While it seems like a brutal dismissal, he however goes on to offer words of encouragement.
No go relent… Mehn I wish you all the best
Reason gives us the first song on the album with a feature. Asake recruits American rapper Russ for this. Russ delivers a descent verse that provides an entire new feel from the other songs on the album.
On Sunmomi Asake asks his love interest to come close to him. It’s the only word he utters on the song while the instrumental, a blend of Afrobeats and Amapiano enchants the listener into a bop and a dance.
Asake closes out the album with a Sungba Remix; a smash hit with a Burna Boy feature that made everyone pay attention to Asake and his sound. Asake appeared ready made for stardom as he held his own on a song with the biggest afrobeats/afropop artiste out of the country
There is song on the album that leaves you without the urge to move, bop, shake or dance thus Asake delivers on the promise of bringing a vibe.
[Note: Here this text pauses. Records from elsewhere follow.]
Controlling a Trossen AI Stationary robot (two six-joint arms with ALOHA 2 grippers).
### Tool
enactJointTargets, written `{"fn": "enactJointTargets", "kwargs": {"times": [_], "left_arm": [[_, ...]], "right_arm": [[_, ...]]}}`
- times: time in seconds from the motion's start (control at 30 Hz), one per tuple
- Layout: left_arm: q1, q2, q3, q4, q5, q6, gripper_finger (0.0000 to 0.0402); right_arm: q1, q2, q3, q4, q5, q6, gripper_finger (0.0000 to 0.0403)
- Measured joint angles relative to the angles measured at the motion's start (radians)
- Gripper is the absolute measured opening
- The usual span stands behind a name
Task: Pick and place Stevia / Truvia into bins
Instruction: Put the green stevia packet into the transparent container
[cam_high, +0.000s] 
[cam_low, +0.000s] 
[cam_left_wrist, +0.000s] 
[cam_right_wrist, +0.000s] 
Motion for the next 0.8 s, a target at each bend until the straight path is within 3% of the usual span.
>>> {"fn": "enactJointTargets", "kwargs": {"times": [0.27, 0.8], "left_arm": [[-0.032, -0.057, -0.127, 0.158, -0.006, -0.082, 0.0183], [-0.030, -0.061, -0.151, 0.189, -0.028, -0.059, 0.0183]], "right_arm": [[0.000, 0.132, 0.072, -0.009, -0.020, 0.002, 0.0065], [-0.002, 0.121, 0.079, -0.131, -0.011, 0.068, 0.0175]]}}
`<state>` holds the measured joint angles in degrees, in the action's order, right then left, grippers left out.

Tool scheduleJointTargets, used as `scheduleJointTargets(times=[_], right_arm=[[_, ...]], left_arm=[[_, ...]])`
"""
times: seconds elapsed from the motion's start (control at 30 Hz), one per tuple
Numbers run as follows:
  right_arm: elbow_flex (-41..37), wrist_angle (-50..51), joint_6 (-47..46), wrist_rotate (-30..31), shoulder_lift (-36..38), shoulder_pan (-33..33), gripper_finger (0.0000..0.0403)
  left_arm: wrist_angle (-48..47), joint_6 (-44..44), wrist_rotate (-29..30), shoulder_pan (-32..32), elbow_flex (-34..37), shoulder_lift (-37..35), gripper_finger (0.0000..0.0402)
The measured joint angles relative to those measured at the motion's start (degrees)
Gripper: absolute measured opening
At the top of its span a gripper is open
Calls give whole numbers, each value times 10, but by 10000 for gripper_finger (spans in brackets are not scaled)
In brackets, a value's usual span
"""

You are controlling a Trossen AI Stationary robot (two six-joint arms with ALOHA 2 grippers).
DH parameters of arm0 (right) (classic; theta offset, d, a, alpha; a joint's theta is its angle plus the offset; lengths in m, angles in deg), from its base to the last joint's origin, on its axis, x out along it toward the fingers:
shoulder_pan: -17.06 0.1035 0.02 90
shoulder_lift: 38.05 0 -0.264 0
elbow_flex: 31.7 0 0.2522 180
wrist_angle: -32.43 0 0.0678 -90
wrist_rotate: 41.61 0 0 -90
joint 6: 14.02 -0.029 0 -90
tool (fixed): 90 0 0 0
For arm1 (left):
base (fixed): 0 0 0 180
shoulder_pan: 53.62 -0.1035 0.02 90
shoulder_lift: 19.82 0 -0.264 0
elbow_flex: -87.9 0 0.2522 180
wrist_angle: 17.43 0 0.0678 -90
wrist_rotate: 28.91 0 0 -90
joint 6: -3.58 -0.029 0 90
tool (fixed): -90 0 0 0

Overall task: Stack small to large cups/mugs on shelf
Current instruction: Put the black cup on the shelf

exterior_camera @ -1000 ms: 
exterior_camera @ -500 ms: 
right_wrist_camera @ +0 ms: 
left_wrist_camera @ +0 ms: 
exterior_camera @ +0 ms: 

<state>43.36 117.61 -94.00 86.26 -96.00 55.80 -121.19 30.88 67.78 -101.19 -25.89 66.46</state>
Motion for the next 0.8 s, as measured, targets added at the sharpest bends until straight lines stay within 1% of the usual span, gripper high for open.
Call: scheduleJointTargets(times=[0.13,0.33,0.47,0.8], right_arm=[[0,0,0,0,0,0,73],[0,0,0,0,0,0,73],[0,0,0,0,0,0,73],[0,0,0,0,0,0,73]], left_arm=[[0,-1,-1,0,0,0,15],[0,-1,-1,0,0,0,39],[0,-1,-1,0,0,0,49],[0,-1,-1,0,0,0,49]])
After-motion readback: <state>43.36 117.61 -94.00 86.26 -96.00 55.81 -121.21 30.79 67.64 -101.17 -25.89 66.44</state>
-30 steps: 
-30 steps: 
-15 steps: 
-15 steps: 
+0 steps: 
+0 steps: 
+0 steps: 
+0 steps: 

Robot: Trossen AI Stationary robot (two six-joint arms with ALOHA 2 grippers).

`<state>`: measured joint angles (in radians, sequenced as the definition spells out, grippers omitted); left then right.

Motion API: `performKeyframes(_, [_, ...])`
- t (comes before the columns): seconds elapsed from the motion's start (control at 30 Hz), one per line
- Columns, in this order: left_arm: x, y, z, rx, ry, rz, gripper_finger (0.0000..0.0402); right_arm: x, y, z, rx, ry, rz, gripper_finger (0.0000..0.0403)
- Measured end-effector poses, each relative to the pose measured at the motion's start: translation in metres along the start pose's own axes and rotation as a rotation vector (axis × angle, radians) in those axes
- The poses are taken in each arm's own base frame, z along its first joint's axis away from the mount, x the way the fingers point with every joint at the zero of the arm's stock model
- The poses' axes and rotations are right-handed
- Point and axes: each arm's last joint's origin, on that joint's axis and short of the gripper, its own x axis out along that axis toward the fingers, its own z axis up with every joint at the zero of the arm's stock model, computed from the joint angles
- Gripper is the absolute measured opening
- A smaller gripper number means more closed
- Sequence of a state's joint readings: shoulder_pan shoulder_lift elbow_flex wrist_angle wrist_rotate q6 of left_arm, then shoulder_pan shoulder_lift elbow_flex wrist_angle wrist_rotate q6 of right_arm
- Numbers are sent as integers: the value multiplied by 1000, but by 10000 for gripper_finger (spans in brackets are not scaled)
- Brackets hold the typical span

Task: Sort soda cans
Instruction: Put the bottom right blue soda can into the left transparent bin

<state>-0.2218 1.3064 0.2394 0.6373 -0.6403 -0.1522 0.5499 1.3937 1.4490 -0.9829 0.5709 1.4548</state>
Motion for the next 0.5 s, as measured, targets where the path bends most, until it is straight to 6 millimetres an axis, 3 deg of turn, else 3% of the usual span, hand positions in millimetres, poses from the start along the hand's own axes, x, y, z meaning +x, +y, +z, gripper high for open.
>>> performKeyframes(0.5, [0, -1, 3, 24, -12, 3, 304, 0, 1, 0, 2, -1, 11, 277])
He is certainly a vibe we can all get behind, because whether he is soulfully stirring us with songs like Dull, Nzaza or bringing down the roof with infectious energy on songs like Organise, PBUY, Joha or Sungba, Asake was not kidding when he said he has many disciples, and they will follow where he leads.
Asake is everything he thinks he is. He embodies it in his lyrics and his swagger and has delivered a best-in-class work with his debut album. The direction of the music is superb, his sound, honed over the years makes for a pleasurable listening. Magicsticks must take some credit for the production that allowed Asake deliver with swagger and aplomb. The reverb in the mixing separates Mr. Money with The Vibe from many Nigerian projects. Maximum credit to Olamide whose A & R has over years given us brilliant artistes, and his work with Asake is testament to his ear for impeccable talents with a distinct sound.